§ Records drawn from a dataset
=== Begin Enclosure ===
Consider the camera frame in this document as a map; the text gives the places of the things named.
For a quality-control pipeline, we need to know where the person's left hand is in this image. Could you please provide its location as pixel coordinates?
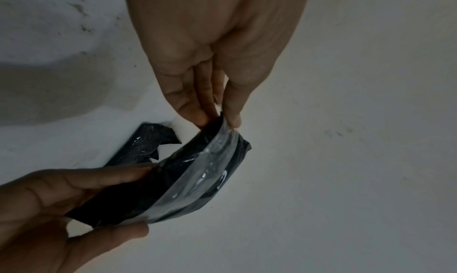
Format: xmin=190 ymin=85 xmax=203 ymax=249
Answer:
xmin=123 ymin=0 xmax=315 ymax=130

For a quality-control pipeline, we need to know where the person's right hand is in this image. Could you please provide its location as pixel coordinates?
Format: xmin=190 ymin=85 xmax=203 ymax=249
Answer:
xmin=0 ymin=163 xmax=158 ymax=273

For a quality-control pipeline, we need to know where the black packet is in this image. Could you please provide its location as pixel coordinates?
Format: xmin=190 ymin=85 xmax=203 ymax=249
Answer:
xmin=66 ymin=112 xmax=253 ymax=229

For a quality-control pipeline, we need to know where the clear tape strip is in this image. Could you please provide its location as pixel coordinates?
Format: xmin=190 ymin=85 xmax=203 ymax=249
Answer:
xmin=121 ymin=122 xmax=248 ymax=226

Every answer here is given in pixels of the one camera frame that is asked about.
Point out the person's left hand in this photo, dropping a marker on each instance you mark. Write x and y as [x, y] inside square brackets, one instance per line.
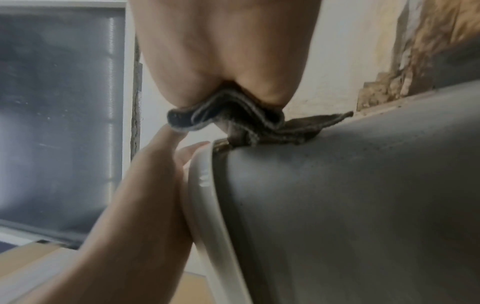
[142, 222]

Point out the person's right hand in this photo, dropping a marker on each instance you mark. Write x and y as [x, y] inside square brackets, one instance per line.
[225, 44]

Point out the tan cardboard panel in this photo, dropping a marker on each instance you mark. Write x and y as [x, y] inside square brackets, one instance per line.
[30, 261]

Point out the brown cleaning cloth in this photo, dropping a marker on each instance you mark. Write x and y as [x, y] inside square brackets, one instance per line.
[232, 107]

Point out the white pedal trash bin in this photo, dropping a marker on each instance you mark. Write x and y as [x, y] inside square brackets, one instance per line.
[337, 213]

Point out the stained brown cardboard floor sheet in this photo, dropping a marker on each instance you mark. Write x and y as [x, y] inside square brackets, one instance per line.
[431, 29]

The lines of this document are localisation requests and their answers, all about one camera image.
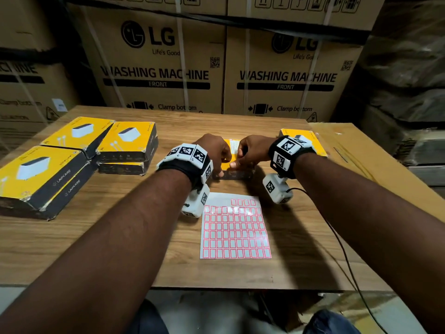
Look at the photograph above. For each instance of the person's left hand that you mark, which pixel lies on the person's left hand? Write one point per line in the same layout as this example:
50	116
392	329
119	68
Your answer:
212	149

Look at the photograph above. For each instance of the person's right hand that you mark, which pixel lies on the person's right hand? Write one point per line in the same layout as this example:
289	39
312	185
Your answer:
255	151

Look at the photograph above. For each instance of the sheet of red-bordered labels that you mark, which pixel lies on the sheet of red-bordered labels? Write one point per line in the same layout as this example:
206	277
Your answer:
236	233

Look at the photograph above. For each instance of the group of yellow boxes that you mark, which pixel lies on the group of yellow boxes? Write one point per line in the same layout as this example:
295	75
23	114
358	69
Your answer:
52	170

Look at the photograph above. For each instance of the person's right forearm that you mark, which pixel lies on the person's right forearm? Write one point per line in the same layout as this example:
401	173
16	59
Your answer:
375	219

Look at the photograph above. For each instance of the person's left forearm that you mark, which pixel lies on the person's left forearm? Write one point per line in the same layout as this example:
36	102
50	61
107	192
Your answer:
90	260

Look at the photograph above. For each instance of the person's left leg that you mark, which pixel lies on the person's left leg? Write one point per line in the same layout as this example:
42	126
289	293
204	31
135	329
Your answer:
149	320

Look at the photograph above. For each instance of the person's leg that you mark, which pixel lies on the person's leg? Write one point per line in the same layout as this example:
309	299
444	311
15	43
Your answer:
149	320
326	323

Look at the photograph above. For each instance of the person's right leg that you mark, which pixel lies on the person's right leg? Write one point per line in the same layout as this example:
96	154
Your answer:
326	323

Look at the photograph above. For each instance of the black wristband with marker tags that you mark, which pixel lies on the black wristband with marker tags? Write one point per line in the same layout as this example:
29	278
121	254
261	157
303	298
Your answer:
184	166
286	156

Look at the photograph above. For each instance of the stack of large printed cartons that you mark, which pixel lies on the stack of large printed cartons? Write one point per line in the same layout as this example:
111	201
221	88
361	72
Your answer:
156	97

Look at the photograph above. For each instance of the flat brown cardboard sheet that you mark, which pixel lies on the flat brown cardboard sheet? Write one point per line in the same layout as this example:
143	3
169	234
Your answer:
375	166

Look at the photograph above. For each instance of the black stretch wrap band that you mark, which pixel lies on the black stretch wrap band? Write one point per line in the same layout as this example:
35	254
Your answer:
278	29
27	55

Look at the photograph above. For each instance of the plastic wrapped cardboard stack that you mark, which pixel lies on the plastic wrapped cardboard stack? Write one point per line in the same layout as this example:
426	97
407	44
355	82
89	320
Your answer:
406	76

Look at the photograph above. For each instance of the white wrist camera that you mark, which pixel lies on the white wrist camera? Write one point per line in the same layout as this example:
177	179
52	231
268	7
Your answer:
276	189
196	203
=== End Enclosure ===
§ What the task requires
Could the data above be copied out exactly, with no pictures kept?

§ Response
Consider the camera frame in this document as a map; the text gives the places of the things named.
For a quality-control pipeline, we need to know where the person's left hand is in this image. Could you please provide its location as pixel coordinates?
Format: xmin=190 ymin=85 xmax=203 ymax=249
Answer:
xmin=123 ymin=0 xmax=315 ymax=130

For a quality-control pipeline, we need to know where the person's right hand is in this image. Could you please provide its location as pixel coordinates?
Format: xmin=190 ymin=85 xmax=203 ymax=249
Answer:
xmin=0 ymin=163 xmax=158 ymax=273

For a quality-control pipeline, we need to know where the black packet is in this image. Could you please provide its location as pixel coordinates?
Format: xmin=190 ymin=85 xmax=203 ymax=249
Answer:
xmin=66 ymin=112 xmax=253 ymax=229

For a quality-control pipeline, we need to know where the clear tape strip is in this image. Could you please provide its location as pixel coordinates?
Format: xmin=190 ymin=85 xmax=203 ymax=249
Answer:
xmin=121 ymin=122 xmax=248 ymax=226

Every answer here is given in pixels of the one camera frame that is asked about.
Point out the person's left hand in this photo, dropping a marker on each instance you mark. Write x and y as [x, y] inside square brackets, one instance per line.
[142, 222]

Point out the person's right hand in this photo, dropping a marker on each instance you mark. Write x and y as [x, y] inside square brackets, one instance per line.
[225, 44]

Point out the tan cardboard panel in this photo, dropping a marker on each instance you mark. Write x and y as [x, y] inside square brackets, one instance per line.
[30, 261]

Point out the brown cleaning cloth in this photo, dropping a marker on each instance you mark. Write x and y as [x, y] inside square brackets, one instance per line.
[232, 107]

Point out the white pedal trash bin in this photo, dropping a marker on each instance you mark. Write x and y as [x, y] inside square brackets, one instance per line.
[337, 213]

Point out the stained brown cardboard floor sheet in this photo, dropping a marker on each instance you mark. Write x and y as [x, y] inside square brackets, one instance per line.
[431, 29]

The lines of this document are localisation requests and their answers, all about one camera image.
Look at the photograph above. For each instance of the person's left hand that you mark, which pixel lies on the person's left hand? Write one point per line in the same layout as this example:
50	116
392	329
119	68
Your answer:
212	149

Look at the photograph above. For each instance of the person's right hand that you mark, which pixel lies on the person's right hand? Write one point per line in the same layout as this example:
289	39
312	185
Your answer:
255	151

Look at the photograph above. For each instance of the sheet of red-bordered labels that you mark, which pixel lies on the sheet of red-bordered labels? Write one point per line in the same layout as this example:
206	277
Your answer:
236	233

Look at the photograph above. For each instance of the group of yellow boxes that you mark, which pixel lies on the group of yellow boxes? Write one point per line in the same layout as this example:
295	75
23	114
358	69
Your answer:
52	170

Look at the photograph above. For each instance of the person's right forearm that you mark, which pixel lies on the person's right forearm? Write one point per line in the same layout as this example:
401	173
16	59
Your answer:
375	219

Look at the photograph above. For each instance of the person's left forearm that you mark, which pixel lies on the person's left forearm? Write one point per line in the same layout as this example:
36	102
50	61
107	192
Your answer:
90	260

Look at the photograph above. For each instance of the person's left leg that you mark, which pixel lies on the person's left leg? Write one point per line in the same layout as this example:
42	126
289	293
204	31
135	329
Your answer:
149	320

Look at the photograph above. For each instance of the person's leg that you mark, which pixel lies on the person's leg? Write one point per line in the same layout as this example:
309	299
444	311
15	43
Your answer:
149	320
326	323

Look at the photograph above. For each instance of the person's right leg that you mark, which pixel lies on the person's right leg? Write one point per line in the same layout as this example:
96	154
Your answer:
326	323

Look at the photograph above. For each instance of the black wristband with marker tags that you mark, which pixel lies on the black wristband with marker tags? Write one point per line in the same layout as this example:
29	278
121	254
261	157
303	298
Your answer:
184	166
286	156

Look at the photograph above. For each instance of the stack of large printed cartons that you mark, which pixel lies on the stack of large printed cartons? Write one point per line in the same layout as this example:
111	201
221	88
361	72
Your answer:
156	97

Look at the photograph above. For each instance of the flat brown cardboard sheet that you mark, which pixel lies on the flat brown cardboard sheet? Write one point per line in the same layout as this example:
143	3
169	234
Your answer:
375	166

Look at the photograph above. For each instance of the black stretch wrap band that you mark, which pixel lies on the black stretch wrap band? Write one point per line in the same layout as this example:
35	254
Your answer:
278	29
27	55

Look at the photograph above. For each instance of the plastic wrapped cardboard stack that you mark, which pixel lies on the plastic wrapped cardboard stack? Write one point per line in the same layout as this example:
426	97
407	44
355	82
89	320
Your answer:
406	76

Look at the photograph above. For each instance of the white wrist camera that you mark, which pixel lies on the white wrist camera? Write one point per line in the same layout as this example:
177	179
52	231
268	7
Your answer:
276	189
196	203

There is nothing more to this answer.